STORED DATA
=====
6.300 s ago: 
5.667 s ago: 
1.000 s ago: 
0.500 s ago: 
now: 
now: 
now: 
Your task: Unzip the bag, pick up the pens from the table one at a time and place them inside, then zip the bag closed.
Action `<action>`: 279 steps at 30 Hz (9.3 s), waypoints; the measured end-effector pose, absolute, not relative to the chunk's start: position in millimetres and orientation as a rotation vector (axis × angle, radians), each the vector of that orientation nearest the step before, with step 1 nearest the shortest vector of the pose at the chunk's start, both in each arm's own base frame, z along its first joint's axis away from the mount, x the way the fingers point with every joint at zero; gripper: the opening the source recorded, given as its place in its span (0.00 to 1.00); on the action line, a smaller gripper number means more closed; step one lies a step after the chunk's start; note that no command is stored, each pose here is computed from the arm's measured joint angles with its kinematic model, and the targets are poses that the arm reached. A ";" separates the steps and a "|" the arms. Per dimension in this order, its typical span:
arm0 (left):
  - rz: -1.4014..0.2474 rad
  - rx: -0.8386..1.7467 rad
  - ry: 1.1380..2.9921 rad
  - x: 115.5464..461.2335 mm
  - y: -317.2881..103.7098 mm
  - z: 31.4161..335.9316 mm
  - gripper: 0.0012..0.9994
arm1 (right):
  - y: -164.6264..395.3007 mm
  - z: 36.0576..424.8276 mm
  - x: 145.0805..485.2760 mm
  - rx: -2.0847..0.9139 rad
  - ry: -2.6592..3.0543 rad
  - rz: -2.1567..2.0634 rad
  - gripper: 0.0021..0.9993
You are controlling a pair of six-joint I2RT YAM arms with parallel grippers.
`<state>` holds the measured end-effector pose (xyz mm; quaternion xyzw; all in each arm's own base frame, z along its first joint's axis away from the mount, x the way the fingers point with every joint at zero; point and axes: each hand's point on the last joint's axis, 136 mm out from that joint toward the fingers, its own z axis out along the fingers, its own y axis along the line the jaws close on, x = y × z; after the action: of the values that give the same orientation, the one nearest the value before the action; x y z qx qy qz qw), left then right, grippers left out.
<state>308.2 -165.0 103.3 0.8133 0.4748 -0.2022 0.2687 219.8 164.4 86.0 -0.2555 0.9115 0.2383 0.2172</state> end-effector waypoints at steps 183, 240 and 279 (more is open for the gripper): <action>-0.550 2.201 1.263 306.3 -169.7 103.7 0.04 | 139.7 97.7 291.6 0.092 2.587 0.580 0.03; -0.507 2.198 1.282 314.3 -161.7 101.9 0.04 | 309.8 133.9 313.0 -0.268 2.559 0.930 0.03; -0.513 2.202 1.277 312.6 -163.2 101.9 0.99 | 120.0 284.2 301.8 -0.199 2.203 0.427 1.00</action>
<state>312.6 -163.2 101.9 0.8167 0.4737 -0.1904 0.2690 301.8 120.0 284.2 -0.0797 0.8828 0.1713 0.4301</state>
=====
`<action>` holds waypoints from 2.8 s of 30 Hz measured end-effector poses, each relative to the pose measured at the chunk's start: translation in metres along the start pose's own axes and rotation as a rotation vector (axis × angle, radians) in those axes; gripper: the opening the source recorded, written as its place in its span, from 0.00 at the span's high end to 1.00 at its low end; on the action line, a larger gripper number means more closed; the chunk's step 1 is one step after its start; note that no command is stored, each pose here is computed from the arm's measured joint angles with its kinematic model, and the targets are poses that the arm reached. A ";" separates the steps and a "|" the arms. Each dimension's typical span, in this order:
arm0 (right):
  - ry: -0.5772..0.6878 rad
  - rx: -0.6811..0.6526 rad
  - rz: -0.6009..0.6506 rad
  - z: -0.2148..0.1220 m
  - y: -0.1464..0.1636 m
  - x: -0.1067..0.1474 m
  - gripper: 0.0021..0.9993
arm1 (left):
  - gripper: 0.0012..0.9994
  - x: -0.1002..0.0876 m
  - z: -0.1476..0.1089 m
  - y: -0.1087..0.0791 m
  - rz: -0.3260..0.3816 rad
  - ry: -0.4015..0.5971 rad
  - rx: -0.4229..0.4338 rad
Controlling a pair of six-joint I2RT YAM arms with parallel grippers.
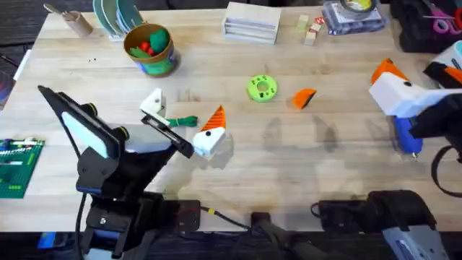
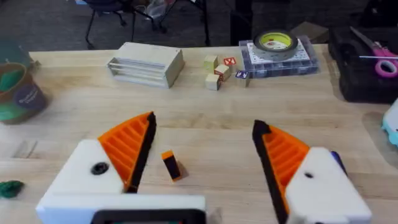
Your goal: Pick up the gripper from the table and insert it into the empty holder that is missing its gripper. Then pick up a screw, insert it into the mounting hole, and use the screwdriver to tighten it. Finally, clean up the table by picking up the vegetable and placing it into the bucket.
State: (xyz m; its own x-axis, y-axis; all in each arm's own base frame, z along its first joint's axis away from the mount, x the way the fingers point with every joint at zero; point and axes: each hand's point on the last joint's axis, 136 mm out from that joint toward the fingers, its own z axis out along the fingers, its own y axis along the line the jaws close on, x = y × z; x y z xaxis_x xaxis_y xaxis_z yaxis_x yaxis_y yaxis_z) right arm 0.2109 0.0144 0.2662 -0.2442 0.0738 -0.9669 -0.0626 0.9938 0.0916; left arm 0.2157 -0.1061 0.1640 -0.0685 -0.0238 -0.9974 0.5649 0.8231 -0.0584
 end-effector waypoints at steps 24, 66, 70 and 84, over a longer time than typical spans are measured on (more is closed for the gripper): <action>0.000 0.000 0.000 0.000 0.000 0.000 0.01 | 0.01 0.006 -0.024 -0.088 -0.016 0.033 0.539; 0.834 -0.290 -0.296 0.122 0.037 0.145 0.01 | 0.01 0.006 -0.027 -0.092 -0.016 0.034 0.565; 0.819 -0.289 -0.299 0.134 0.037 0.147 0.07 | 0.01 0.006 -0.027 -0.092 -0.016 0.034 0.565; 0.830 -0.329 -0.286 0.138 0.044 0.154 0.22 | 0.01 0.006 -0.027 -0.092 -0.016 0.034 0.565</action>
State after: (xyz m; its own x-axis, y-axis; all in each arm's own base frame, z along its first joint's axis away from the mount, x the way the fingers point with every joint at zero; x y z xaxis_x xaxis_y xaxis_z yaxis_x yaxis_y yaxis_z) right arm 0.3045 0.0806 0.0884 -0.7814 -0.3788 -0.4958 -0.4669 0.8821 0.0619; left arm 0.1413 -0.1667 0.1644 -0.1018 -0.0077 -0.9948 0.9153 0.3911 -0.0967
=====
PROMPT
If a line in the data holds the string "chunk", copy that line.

REPLY TO THE TASK
Action `<action>`: 279 steps at 30 Hz (9.3 s), waypoints; the measured end-effector pose, absolute, not relative to the chunk's start: position in millimetres and orientation as a rotation vector (axis × angle, radians), each the vector of that orientation nearest the step before, with step 1 nearest the shortest vector of the pose at the chunk's start, both in each arm's own base frame, z along its first joint's axis away from the mount, x the way the fingers point with every joint at zero; gripper: the opening the source recorded, given as its place in its span (0.00 to 1.00); on the action line, a smaller gripper number means more closed; step one lies a step after the chunk's start; note that no command is stored, each pose here is computed from the arm's measured joint angles with its kinematic model, and the targets are poses that the arm reached. A ";" separates the steps and a "|" the arms. Per dimension in this order, its typical span:
`<action>` holds waypoints from 2.8 s of 30 Hz measured end-effector poses, each relative to the pose measured at the chunk's start: translation in metres along the start pose's own axes and rotation as a rotation vector (axis × angle, radians) in those axes; gripper: the opening the source recorded, written as its place in its span, from 0.00 at the span's high end to 1.00 at its low end; on the action line, a larger gripper number means more closed; the chunk's step 1 is one step after its start; note that no command is stored, each pose here is computed from the arm's measured joint angles with its kinematic model, and the targets are poses that the arm reached. A ";" separates the steps and a "|" the arms. Each dimension's typical span, in this order:

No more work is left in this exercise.